Probably the simple container type to understand is the sequential type, the elements of which are arranged one after another (i.e., a sequence) and can be accessed individually by knowing only their location within the sequence. Sound familiar? It should: NumPy’s ndarray is a sequential type. Remember, given an array (e.g., a = np.array([1, 2, 3]), we can access any element by its location with the [] operator (e.g., the first element a[0]). Similarly, the str type is a sequential type the elements of which are limited to individual characters.

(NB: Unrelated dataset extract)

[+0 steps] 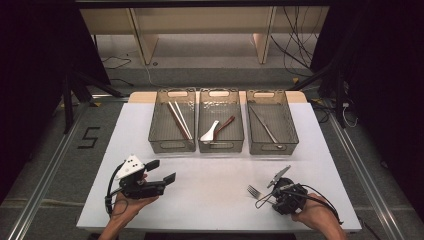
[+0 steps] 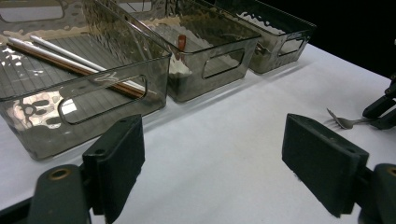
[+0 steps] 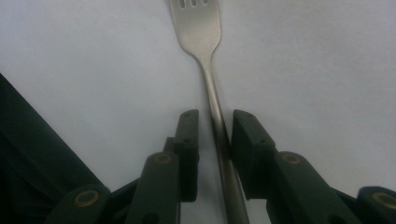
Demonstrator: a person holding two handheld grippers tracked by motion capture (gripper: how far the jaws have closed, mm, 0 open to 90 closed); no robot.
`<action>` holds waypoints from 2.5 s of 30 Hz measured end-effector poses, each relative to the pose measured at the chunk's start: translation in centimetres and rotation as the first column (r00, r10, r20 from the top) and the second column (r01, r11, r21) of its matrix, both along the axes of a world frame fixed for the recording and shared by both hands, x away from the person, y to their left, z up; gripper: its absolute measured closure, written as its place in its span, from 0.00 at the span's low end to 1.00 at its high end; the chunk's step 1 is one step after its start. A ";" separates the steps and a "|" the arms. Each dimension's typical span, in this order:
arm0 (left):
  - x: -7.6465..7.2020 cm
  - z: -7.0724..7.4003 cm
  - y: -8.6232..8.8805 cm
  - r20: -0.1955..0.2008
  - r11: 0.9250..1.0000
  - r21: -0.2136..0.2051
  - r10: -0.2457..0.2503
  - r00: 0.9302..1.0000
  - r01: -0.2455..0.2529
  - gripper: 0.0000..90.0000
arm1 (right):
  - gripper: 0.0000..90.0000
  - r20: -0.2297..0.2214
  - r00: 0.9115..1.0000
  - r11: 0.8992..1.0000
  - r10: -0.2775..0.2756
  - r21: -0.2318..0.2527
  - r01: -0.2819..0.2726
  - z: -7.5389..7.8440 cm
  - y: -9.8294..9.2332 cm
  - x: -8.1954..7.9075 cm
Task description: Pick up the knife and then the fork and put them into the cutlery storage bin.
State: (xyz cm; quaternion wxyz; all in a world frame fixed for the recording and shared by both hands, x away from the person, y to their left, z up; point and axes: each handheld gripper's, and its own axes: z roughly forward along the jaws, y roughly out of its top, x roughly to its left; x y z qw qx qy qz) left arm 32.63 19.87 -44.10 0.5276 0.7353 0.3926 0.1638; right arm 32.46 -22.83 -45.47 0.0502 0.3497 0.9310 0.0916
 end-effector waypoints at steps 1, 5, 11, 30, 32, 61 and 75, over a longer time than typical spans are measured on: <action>0.0 0.0 0.0 0.000 1.000 0.000 0.000 1.000 0.000 0.23 | 0.81 -0.003 1.000 1.000 -0.003 -0.003 0.003 0.0 0.1 0.0; 0.0 0.0 0.0 -0.001 1.000 -0.001 0.001 1.000 -0.001 0.23 | 0.88 -0.013 1.000 1.000 0.005 -0.012 -0.005 0.0 0.2 0.2; 0.0 0.0 0.0 0.001 1.000 -0.001 0.002 1.000 -0.002 0.23 | 0.93 -0.022 0.999 0.998 0.039 -0.043 -0.040 0.0 0.7 0.2; 0.0 0.0 0.0 -0.001 1.000 -0.004 0.006 1.000 -0.006 0.23 | 0.94 0.028 0.997 0.997 0.072 -0.016 -0.072 1.2 0.7 0.4; 0.0 0.0 0.0 0.000 1.000 -0.005 0.007 1.000 -0.007 0.23 | 0.94 0.049 0.997 0.998 0.065 0.007 -0.066 1.7 0.4 0.6; 0.0 0.0 0.2 0.010 1.000 -0.007 0.013 1.000 -0.013 0.23 | 0.94 0.244 0.957 0.938 -0.159 0.339 0.069 7.7 -0.7 7.3; 0.0 0.0 0.3 0.013 1.000 -0.014 0.018 1.000 -0.017 0.23 | 0.94 0.284 0.932 0.920 -0.226 0.377 0.108 9.4 -0.5 10.4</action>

Making Connections: Python’s str and NumPy’s ndarray are sequential types.

Often, a sequential type is the right choice when the relationship between values to be stored is best represented by their position in the sequence. A word, like “pandemonium,” loses its meaning if the individual characters are not accessible in order, and an array like np.linspace(0, 10) is useless unless it can be used to represent values of \(x\) from 0 to 10 in order.

The list Type

Lots of computation, numerical or otherwise, needs sequential data, and Python has more answers. The most versatile of Python’s sequential types is list. A list variable can be defined using comma-separated values within square brackets []. For example, a list with the values 1, 2, and 3 is defined via

In [2]:
a = [1, 2, 3]
a
Out[2]:
[1, 2, 3]

That syntax may look familiar: we used it to help produce NumPy arrays like

In [3]:
import numpy as np
b = np.array([1, 2, 3])
b
Out[3]:
array([1, 2, 3])

With a defined, we could just as well do

In [4]:
c = np.array(a)
c
Out[4]:
array([1, 2, 3])

However, list is more versatile for general programming because its elements can be arbitrary. In other words, they are not limited to numerical values. For example, consider this list of very different values:

In [5]:
d = [1, 3.14, 'hello', np.array([1, 2, 3])]
d
Out[5]:
[1, 3.14, 'hello', array([1, 2, 3])]

Like all sequential types in Python, individual elements of a list are accessed using [], e.g.,

In [6]:
d[2]
Out[6]:
'hello'

Elements of list variables can also be extracted using the same slicing technique introduced in Lecture 4. Recall, slicing an array (or, now, any sequence) take the form a[start:stop:stride]. Thus, we can get elements 0 and 2 of d via

In [7]:
d[0:len(d):2]
Out[7]:
[1, 'hello']

In addition to indexing and slicing, the list type provides a number of useful functions that can be listed using dir.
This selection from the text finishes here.